**What to produce**
Find all lines below containing the string "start" and return them.

**Stored data**

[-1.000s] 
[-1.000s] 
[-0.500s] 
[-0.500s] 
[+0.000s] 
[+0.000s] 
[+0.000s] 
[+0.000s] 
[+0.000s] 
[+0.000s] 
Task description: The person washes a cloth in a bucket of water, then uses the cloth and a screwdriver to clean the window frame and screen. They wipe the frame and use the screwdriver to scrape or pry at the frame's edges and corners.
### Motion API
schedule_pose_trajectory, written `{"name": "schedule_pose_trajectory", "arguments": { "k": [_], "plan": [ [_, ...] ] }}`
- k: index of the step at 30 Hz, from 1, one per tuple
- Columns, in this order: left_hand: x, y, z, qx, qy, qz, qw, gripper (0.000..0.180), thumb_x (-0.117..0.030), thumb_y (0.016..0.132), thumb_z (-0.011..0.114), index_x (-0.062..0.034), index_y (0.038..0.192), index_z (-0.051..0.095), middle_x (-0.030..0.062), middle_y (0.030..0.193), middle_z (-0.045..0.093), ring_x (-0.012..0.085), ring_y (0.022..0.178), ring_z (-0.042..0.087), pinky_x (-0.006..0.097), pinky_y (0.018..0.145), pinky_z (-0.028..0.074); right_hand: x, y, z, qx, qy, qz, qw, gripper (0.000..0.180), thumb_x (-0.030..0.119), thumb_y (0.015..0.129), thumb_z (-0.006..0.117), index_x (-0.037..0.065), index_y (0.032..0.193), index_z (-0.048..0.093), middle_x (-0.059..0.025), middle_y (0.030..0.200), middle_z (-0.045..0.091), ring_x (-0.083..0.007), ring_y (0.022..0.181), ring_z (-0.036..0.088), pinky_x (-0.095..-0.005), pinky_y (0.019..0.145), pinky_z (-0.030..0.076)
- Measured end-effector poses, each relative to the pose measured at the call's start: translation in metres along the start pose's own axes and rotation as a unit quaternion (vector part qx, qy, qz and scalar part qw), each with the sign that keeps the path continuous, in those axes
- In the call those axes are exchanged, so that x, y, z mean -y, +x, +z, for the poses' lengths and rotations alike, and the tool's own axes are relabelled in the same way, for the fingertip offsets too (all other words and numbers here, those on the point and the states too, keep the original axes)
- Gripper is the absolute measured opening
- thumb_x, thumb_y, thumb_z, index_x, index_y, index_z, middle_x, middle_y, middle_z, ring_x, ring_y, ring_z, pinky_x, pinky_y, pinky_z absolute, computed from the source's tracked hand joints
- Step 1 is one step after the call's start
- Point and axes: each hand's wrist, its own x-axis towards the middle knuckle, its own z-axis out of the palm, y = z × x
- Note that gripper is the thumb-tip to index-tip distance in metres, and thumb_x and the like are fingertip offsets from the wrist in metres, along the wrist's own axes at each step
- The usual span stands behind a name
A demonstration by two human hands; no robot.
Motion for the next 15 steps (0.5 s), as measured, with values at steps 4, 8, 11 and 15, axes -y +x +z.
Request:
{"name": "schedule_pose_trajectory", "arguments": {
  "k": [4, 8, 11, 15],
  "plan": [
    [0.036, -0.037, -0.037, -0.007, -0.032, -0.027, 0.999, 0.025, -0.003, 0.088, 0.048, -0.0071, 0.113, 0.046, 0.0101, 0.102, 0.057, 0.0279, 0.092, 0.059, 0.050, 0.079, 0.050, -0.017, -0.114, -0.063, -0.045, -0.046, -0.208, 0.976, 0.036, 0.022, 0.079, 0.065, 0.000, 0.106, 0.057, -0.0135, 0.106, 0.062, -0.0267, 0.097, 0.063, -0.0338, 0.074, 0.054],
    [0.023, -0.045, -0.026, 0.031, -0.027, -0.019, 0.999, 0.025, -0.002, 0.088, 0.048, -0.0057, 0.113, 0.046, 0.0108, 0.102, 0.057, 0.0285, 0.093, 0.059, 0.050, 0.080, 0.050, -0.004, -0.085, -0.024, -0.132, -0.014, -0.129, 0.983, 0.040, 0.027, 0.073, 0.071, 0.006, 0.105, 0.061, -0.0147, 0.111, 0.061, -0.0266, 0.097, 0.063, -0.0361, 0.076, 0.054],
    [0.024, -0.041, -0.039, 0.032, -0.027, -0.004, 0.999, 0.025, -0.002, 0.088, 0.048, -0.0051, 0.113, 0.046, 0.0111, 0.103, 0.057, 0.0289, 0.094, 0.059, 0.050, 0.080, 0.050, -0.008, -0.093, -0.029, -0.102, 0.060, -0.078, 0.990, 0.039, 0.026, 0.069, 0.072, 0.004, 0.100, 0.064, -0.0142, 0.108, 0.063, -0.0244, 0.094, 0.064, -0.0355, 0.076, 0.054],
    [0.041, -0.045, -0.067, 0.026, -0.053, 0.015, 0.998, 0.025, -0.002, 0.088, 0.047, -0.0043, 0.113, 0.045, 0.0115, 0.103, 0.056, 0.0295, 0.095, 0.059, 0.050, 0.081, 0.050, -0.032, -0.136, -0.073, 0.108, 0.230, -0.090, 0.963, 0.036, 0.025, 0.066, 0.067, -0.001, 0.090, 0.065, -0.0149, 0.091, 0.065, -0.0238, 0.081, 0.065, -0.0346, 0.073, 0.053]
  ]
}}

**Output of the exercise**
- Measured end-effector poses, each relative to the pose measured at the call's start: translation in metres along the start pose's own axes and rotation as a unit quaternion (vector part qx, qy, qz and scalar part qw), each with the sign that keeps the path continuous, in those axes
- Step 1 is one step after the call's start

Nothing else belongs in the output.